Grafana Cloud for metrics, not self-hosted Grafana. Self-hosted Grafana requires a Prometheus instance, persistent storage for metrics data, and maintenance. Grafana Cloud’s free tier includes 10,000 metrics, 50 GB of logs, and 50 GB of traces. At Marketflow’s scale, this is more than sufficient.
The Implementation
Sentry Setup
# Install the Sentry SDK
cd server && uv add sentry-sdk[fastapi]
# backend/app/main.py
import sentry_sdk
from sentry_sdk.integrations.fastapi import FastApiIntegration
from sentry_sdk.integrations.sqlalchemy import SqlalchemyIntegration
from app.config import settings
if settings.sentry_dsn:
sentry_sdk.init(
dsn=settings.sentry_dsn,
integrations=[
FastApiIntegration(transaction_style="endpoint"),
SqlalchemyIntegration(),
],
traces_sample_rate=0.1, # Sample 10% of transactions for performance
profiles_sample_rate=0.1,
environment=settings.environment,
release=settings.app_version,
# Don't send PII (emails, IPs) to Sentry
send_default_pii=False,
)
Sentry Context Enrichment
# backend/app/middleware/sentry_context.py
import sentry_sdk
from starlette.middleware.base import BaseHTTPMiddleware
from starlette.requests import Request
class SentryContextMiddleware(BaseHTTPMiddleware):
async def dispatch(self, request: Request, call_next):
# Add request context without PII
sentry_sdk.set_context("request_info", {
"path": request.url.path,
"method": request.method,
"query_params": dict(request.query_params),
})
# Add user context if authenticated (ID only, no email)

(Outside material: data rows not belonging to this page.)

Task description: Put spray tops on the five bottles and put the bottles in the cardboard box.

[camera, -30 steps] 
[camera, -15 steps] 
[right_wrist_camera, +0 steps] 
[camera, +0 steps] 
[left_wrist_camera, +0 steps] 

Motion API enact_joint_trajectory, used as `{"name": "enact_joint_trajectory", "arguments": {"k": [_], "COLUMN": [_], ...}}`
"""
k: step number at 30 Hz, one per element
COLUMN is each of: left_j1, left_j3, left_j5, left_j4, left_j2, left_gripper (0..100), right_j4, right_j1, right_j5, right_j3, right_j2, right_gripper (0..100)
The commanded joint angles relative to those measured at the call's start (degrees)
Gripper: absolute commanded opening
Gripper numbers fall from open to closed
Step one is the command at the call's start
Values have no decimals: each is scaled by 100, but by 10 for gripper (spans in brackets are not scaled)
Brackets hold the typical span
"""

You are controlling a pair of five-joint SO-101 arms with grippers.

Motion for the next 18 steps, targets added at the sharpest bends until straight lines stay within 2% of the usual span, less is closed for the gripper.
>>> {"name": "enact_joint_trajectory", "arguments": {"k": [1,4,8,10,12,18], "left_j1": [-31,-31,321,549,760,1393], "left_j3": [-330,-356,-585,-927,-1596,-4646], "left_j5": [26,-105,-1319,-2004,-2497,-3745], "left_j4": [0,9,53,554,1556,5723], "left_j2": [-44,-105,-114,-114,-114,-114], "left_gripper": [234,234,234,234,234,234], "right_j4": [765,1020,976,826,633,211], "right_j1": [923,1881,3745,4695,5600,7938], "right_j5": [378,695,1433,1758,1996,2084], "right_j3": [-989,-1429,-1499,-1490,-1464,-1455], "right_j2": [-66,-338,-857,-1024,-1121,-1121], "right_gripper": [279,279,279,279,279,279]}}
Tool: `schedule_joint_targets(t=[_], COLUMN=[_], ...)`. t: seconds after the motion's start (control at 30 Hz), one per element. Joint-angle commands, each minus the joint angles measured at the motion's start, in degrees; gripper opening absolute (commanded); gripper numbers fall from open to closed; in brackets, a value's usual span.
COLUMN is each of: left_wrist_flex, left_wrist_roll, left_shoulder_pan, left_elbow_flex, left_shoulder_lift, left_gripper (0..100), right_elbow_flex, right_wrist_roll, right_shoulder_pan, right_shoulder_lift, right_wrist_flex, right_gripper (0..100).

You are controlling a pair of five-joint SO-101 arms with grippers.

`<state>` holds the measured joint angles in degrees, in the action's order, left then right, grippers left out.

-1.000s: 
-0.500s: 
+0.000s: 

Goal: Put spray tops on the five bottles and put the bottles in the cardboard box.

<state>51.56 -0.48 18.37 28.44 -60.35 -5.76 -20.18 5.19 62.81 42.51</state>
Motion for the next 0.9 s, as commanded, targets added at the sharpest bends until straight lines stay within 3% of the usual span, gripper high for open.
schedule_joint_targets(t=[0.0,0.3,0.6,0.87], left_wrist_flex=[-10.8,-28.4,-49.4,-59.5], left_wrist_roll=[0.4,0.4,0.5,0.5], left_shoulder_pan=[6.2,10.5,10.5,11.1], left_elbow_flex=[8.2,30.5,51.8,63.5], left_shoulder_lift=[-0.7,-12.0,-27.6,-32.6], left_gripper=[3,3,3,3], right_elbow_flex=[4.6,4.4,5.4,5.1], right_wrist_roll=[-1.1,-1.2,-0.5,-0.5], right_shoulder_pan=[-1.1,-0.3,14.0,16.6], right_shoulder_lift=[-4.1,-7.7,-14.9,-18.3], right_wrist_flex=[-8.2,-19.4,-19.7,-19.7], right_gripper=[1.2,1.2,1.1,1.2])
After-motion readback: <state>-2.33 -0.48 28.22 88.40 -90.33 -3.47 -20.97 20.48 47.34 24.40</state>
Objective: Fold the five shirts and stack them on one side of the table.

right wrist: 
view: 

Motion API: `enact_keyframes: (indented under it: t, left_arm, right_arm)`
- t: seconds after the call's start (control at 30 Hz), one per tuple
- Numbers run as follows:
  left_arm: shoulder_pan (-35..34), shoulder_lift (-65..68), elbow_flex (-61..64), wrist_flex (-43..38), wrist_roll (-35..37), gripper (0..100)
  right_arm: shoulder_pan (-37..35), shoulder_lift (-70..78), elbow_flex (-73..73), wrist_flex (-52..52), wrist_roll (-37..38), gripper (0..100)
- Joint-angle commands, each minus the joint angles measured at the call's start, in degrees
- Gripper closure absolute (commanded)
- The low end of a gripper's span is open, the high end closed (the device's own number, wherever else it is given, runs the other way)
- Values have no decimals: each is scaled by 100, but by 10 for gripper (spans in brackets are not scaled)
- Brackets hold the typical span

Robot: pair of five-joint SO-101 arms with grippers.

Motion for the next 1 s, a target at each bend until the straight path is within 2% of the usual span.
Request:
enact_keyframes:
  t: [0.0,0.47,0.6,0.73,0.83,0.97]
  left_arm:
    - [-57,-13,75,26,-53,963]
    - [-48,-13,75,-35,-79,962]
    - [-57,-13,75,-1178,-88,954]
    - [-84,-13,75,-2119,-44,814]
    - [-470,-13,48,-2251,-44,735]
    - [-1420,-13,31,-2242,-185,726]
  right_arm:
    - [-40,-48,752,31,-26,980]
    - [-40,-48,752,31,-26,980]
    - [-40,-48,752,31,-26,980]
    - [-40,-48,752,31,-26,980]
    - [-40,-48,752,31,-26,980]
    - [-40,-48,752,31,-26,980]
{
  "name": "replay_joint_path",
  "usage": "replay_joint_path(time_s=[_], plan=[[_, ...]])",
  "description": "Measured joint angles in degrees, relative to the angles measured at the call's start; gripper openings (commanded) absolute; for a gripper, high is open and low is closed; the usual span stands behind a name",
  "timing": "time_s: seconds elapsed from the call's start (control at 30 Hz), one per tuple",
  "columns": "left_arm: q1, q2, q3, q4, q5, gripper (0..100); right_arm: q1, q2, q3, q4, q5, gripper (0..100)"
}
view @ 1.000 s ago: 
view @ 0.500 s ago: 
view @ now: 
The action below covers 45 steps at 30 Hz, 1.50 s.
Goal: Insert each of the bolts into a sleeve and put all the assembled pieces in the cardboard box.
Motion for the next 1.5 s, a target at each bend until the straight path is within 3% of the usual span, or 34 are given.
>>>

if hasattr(request.state, "user") and request.state.user:
sentry_sdk.set_user({"id": str(request.state.user.id)})
response = await call_next(request)
return response
Structured Logging
# backend/app/logging_config.py
import logging
import json
from datetime import datetime
class JSONFormatter(logging.Formatter):
def format(self, record: logging.LogRecord) -> str:
log_entry = {
"timestamp": datetime.utcnow().isoformat(),
"level": record.levelname,
"logger": record.name,
"message": record.getMessage(),
}
if record.exc_info and record.exc_info[0]:
log_entry["exception"] = self.formatException(record.exc_info)
# Add extra fields if present
for key in ("request_id", "user_id", "market_id", "duration_ms"):
if hasattr(record, key):
log_entry[key] = getattr(record, key)
return json.dumps(log_entry)
def configure_logging() -> None:
handler = logging.StreamHandler()
handler.setFormatter(JSONFormatter())
root_logger = logging.getLogger()
root_logger.handlers = [handler]
root_logger.setLevel(logging.INFO)
# Reduce noise from libraries
logging.getLogger("uvicorn.access").setLevel(logging.WARNING)
logging.getLogger("sqlalchemy.engine").setLevel(logging.WARNING)
JSON-formatted logs are searchable with docker compose logs | jq. Plain text logs require grep and regex. The structured format makes it possible to filter by request ID, user ID, or any other field.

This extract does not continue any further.